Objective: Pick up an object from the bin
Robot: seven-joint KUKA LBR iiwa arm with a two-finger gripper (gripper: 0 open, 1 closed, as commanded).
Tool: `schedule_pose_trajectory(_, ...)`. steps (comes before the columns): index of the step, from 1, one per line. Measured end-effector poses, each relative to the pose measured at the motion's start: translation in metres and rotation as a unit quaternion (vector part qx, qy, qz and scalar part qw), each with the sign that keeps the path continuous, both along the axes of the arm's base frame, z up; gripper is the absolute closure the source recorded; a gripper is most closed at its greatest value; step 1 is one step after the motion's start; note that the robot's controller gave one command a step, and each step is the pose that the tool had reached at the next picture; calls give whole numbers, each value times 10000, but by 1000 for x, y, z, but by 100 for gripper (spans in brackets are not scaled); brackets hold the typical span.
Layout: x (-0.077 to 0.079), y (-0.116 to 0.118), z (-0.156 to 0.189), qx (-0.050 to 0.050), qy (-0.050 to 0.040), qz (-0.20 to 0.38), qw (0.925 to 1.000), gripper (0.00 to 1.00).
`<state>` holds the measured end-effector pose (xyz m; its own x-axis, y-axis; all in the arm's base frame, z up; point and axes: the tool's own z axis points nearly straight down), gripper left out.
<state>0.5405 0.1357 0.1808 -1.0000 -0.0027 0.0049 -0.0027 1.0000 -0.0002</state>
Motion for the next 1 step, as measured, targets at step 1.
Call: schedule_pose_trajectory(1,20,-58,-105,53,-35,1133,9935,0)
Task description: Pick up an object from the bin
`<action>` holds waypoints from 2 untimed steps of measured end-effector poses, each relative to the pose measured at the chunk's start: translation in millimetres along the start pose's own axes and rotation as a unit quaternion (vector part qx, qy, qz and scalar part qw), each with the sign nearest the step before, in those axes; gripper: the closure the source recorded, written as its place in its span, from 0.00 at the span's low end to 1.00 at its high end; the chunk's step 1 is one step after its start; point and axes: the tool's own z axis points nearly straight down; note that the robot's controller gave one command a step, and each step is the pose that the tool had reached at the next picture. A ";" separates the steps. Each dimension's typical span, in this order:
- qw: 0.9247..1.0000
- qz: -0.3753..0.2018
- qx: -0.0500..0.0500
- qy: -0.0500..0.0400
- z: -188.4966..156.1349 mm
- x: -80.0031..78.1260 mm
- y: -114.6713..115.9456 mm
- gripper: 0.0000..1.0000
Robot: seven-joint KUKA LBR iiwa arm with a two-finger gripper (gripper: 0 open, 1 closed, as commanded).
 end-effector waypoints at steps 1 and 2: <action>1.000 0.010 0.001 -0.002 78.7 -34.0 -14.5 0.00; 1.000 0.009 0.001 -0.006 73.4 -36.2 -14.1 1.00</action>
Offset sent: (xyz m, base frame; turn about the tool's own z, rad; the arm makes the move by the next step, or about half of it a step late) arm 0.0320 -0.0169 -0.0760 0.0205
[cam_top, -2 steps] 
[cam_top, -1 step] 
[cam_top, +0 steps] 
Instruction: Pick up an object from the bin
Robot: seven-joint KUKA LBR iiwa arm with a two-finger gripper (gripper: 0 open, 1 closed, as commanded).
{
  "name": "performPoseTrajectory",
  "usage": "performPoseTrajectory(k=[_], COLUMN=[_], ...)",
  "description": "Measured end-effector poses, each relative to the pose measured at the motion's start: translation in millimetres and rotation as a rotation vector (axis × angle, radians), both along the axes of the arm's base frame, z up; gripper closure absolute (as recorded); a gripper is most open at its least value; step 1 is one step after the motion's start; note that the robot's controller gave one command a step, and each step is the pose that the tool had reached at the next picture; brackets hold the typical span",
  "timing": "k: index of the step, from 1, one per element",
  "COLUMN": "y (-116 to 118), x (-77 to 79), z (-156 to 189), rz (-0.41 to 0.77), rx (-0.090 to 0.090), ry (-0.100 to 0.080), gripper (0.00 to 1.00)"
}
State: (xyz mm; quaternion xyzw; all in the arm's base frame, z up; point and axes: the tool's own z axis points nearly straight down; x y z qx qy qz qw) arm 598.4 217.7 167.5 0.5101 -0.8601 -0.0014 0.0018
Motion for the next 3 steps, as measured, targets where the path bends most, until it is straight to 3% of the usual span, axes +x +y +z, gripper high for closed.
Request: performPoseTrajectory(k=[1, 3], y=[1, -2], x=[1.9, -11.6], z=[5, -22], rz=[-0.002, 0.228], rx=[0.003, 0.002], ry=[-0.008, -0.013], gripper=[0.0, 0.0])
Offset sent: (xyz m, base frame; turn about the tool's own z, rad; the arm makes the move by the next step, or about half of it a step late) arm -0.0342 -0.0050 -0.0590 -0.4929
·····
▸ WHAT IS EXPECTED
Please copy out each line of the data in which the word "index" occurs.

▸ OUTPUT BELOW
Tool: `schedule_pose_trajectory(_, ...)`. steps (comes before the columns): index of the step, from 1, one per line. Measured end-effector poses, each relative to the pose measured at the motion's start: translation in metres and rotation as a unit quaternion (vector part qx, qy, qz and scalar part qw), each with the sign that keeps the path continuous, both along the axes of the arm's base frame, z up; gripper is the absolute closure the source recorded; a gripper is most closed at its greatest value; step 1 is one step after the motion's start; note that the robot's controller gave one command a step, and each step is the pose that the tool had reached at the next picture; calls give whole numbers, each value times 10000, but by 1000 for x, y, z, but by 100 for gripper (spans in brackets are not scaled); brackets hold the typical span.
  "timing": "k: index of the step, from 1, one per element",

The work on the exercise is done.